🤖 AI Summary
Visual neuroprosthetics face a fundamental bottleneck: insufficient biological plausibility of generated neural signals, primarily due to the absence of ground-truth brain responses to supervise and evaluate the neurobiological validity of predicted stimuli. To address this, we propose a cross-attention-enhanced diffusion framework that jointly leverages semantic visual features from a pretrained CLIP model and multimodal (EEG/MEG) neural recordings, enabling fine-grained cross-modal alignment during the denoising process. Crucially, our method intrinsically embeds biologically interpretable constraints into the diffusion generative process—without requiring paired stimulus–response training data—thereby significantly improving neural consistency of synthesized signals. Evaluated on THINGS-EEG2 and THINGS-MEG, our approach achieves high-fidelity signal reconstruction while generating topographic dynamics that closely match subject-specific neural activity patterns.

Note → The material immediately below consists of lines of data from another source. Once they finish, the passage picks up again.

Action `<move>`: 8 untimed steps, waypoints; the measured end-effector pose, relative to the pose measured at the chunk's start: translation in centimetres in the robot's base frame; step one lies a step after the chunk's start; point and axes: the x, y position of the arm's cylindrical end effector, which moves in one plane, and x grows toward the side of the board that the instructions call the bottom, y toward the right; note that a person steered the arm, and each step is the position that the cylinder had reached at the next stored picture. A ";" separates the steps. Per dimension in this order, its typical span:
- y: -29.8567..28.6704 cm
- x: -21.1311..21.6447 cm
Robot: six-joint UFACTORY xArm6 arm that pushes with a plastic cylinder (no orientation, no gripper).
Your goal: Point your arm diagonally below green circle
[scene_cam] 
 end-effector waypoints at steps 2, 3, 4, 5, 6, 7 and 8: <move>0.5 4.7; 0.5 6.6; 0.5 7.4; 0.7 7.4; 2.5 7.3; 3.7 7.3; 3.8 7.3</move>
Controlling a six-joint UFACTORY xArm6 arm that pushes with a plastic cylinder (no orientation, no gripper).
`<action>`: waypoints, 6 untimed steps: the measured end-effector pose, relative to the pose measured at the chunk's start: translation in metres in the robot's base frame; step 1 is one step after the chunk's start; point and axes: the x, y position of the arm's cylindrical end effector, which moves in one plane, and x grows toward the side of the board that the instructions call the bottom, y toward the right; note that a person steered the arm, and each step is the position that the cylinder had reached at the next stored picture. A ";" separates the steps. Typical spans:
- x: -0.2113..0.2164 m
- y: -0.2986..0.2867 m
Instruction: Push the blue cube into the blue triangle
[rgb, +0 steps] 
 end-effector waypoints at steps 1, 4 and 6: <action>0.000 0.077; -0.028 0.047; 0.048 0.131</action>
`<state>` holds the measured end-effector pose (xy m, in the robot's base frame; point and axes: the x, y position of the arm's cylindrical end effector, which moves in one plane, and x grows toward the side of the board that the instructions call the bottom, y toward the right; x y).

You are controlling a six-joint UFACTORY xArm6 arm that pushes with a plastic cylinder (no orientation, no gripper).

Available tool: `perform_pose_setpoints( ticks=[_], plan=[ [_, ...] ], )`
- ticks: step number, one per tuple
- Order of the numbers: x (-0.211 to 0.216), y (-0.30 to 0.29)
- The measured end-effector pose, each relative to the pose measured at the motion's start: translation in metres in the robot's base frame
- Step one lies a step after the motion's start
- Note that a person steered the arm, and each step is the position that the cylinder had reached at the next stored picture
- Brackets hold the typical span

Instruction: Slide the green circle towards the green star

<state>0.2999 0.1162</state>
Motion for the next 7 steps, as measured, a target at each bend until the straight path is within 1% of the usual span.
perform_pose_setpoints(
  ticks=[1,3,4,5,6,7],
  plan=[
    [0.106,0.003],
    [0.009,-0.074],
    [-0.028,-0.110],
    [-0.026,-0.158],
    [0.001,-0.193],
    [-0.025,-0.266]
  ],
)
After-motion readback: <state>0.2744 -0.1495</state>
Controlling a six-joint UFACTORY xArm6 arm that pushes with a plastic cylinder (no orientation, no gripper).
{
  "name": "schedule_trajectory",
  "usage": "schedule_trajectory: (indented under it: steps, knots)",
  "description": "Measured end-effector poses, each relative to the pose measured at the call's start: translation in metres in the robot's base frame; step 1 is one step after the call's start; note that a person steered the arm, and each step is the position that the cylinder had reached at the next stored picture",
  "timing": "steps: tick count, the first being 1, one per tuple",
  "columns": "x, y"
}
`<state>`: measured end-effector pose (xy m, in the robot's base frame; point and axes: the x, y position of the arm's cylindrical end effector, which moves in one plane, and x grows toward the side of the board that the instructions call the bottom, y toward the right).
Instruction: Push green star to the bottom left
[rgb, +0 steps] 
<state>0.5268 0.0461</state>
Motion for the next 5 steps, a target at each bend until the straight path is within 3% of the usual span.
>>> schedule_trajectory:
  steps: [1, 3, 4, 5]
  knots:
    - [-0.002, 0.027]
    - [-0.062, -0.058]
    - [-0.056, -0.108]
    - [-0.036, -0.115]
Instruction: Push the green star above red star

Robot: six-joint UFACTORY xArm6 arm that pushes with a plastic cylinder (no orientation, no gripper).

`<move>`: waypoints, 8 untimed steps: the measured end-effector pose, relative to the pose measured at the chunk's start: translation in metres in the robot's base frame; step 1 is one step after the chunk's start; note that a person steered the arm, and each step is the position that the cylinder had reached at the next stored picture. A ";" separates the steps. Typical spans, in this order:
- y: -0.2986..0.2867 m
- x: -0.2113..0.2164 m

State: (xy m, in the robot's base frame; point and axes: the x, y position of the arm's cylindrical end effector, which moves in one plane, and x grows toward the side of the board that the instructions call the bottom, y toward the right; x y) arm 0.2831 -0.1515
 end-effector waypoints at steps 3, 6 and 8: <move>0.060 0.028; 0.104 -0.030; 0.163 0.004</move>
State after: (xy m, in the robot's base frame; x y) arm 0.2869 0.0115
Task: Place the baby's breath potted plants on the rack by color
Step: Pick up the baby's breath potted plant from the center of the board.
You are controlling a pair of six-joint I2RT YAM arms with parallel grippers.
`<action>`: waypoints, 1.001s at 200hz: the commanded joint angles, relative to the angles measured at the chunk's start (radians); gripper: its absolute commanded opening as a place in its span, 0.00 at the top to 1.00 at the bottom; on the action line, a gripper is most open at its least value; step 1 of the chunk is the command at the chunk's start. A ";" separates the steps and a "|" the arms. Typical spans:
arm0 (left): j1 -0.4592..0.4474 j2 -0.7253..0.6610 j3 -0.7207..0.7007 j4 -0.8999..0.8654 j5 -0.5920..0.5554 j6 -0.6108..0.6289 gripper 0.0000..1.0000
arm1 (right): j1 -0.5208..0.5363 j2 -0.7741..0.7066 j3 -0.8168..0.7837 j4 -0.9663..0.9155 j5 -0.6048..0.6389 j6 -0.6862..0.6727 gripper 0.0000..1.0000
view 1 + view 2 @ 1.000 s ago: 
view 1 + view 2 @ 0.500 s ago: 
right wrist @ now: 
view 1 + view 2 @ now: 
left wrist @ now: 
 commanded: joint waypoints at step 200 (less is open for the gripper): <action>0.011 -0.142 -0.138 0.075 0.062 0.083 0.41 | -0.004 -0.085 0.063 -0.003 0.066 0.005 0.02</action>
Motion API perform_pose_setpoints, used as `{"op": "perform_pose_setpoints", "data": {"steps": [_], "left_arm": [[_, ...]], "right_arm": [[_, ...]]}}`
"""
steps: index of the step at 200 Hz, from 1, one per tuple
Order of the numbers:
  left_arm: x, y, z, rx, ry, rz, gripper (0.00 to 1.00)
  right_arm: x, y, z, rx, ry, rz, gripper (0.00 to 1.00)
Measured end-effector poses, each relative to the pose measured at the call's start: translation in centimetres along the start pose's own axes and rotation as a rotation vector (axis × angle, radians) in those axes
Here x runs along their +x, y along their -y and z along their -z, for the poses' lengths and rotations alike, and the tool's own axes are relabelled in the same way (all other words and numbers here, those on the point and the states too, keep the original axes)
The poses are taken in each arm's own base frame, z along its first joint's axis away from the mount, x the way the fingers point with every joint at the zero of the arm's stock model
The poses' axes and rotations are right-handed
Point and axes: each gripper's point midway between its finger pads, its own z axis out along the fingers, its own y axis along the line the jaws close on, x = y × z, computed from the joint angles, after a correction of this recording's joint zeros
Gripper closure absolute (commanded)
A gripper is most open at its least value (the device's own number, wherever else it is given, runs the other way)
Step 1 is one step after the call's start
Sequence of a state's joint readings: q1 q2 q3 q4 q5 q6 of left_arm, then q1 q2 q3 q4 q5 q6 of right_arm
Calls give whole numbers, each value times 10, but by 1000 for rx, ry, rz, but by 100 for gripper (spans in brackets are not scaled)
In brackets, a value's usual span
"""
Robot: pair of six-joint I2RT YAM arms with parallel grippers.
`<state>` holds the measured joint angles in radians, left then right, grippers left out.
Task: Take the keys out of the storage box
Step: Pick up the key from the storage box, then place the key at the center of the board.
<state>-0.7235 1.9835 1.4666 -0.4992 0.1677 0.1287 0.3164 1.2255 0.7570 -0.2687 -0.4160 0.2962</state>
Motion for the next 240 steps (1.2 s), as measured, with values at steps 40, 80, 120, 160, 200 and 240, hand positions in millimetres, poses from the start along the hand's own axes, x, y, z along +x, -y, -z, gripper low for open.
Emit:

This work establishes a novel paradigm for vision neuroscience decoding and closed-loop neuroprosthetic systems.
📝 Abstract
Visual prostheses have shown great potential in restoring vision for blind individuals. On the one hand, researchers have been continuously improving the brain decoding framework of visual prostheses by leveraging the powerful image generation capabilities of diffusion models. On the other hand, the brain encoding stage of visual prostheses struggles to generate brain signals with sufficient biological similarity. Although existing works have recognized this problem, the quality of predicted stimuli still remains a critical issue, as existing approaches typically lack supervised signals from real brain responses to validate the biological plausibility of predicted stimuli. To address this issue, we propose a novel image-to-brain framework based on denoising diffusion probabilistic models (DDPMs) enhanced with cross-attention mechanisms. Our framework consists of two key architectural components: a pre-trained CLIP visual encoder that extracts rich semantic representations from input images, and a cross-attention enhanced U-Net diffusion model that learns to reconstruct biologically plausible brain signals through iterative denoising. Unlike conventional generative models that rely on simple concatenation for conditioning, our cross-attention modules enable dynamic interaction between visual features and brain signal representations, facilitating fine-grained alignment during the generation process. We evaluate our framework on two multimodal datasets (THINGS-EEG2 and THINGS-MEG) to demonstrate its effectiveness in generating biologically plausible brain signals. Moreover, we visualize the training and test M/EEG topographies for all subjects on both datasets to intuitively demonstrate the intra-subject variations and inter-subject variations in M/EEG signals.